Она не теряется, но вдруг надменно отвечает:
— При чем же тут является звание?
— А как же, — говорю, — те, що богатого сословия, то они що хотят, то и могут делать, и могут всякие моды уставлять, а мы над собою не властны.
А она вдруг отвечает:
— Извините: я не имею чести вас знать и не желаю отвечать на ваши суждения.
— Разве они не кажутся вам справедливыми?
— Нет; и к тому же они мне совсем не интересны.
Я спрашиваю:
— А какое это вы вязанье вяжете? Это что-то просто аляповатое, а не дамское.
— Это чулки.
— Да вижу, вижу: действительно чулки, и еще грубые. Кому же это?
— У кого их нет.
— Ага! — для беднейшей братии… Превосходное чувство это сострадание. Но мы, знаете, вот по обязанности бываем должны участвовать в сборе податей и продавать так называемые «крестьянские излишки», — так, господи боже, что только делать приходится. Ужасть!
— Зачем же вы делаете то, чему после ужасаетесь?
«Ага! — думаю себе, — не стерпела, заговорило ретивое!»
И я к ней сразу же пододвинулся, и преглубоко вздохнул из души, и сказал с сожалительной грустью:
— Эх-эх, многообожаемая Юлия Семеновна; если б вы всё то видели и знали, яки обиды и неправды діятся, то вы бы, наверно, кровавыми слезами плакали.
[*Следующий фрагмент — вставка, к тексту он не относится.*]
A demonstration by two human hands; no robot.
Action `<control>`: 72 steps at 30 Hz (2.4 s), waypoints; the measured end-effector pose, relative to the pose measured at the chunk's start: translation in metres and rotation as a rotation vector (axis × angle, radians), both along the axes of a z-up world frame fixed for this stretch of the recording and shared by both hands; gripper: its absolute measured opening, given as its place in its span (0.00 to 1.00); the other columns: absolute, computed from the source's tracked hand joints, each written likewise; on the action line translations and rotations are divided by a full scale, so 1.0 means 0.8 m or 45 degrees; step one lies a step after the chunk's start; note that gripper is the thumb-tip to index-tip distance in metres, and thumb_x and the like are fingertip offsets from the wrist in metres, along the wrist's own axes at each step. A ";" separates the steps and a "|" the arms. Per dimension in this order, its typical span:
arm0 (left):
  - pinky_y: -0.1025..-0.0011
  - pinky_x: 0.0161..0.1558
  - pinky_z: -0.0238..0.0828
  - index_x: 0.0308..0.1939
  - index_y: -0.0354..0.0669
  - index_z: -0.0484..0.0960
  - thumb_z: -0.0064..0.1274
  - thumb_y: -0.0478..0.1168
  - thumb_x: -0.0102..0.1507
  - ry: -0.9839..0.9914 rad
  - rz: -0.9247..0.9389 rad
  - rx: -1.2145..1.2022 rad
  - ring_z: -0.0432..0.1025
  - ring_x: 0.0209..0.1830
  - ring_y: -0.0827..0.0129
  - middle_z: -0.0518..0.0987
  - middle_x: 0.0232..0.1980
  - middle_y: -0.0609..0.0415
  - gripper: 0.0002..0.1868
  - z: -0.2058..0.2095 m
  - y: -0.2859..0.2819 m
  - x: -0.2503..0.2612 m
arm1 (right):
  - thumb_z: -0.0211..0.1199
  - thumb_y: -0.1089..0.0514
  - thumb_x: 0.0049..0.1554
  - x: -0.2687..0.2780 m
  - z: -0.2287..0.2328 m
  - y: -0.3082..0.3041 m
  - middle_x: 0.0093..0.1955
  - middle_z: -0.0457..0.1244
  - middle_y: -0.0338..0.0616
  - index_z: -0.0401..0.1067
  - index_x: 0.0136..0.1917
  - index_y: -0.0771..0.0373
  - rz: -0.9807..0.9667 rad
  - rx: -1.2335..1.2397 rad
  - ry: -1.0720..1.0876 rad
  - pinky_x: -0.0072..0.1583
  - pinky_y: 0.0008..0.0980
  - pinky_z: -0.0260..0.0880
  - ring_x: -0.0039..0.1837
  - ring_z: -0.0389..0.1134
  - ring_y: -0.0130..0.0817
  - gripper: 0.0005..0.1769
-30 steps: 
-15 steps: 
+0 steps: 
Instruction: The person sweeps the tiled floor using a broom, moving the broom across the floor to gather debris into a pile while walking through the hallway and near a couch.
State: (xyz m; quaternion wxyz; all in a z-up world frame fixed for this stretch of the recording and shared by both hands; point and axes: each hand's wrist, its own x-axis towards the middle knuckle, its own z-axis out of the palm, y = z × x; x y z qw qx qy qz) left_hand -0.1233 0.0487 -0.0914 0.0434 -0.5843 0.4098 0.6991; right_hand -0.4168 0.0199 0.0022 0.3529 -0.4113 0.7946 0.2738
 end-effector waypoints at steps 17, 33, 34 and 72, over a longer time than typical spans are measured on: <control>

Она мне ничего не ответила и стала знову показывать ребенку, как чулок вязать.
Вижу — девка хитрейшая! Я опять помолчал, и опять сделал к ней умильные очи, и говорю:
— А позвольте мне узнать: какое ваше понятие о богатых и бедных?
Она же на это поначалу как бы обиделась, но потом сейчас же себя притишила и говорит:
— Обольщение богатства заглушает слово.
— Превосходно, — говорю, — превосходно! Многообожаемая, превосходно! Ах, если бы это все так понимали!
— И это так и должно понимать и говорить людям, чтобы они не считали за хорошее быть на месте тех, которые презирают бедных, и притесняют их, и ведут в суды, и бесславят их имя.
— Ах, — говорю, — как хорошо! Ах, как хорошо! Извините меня, что я себе это даже запишу, ибо я боюсь, что не сохраню сих слов так просто и ясно в своей памяти.
А она преспокойно, как кур во щи, лезет.
— Пожалуйста, — говорит даже, — запишите.
А я уже вижу, что она так совершенно глупа и простодушна, и говорю:
— Только вот что-сь, я как будто кружовником перст защепил, и мне писать трудно: не сделаете ли вы мне одолжения: не впишете ли эти слова своею ручкою в мою книжечку?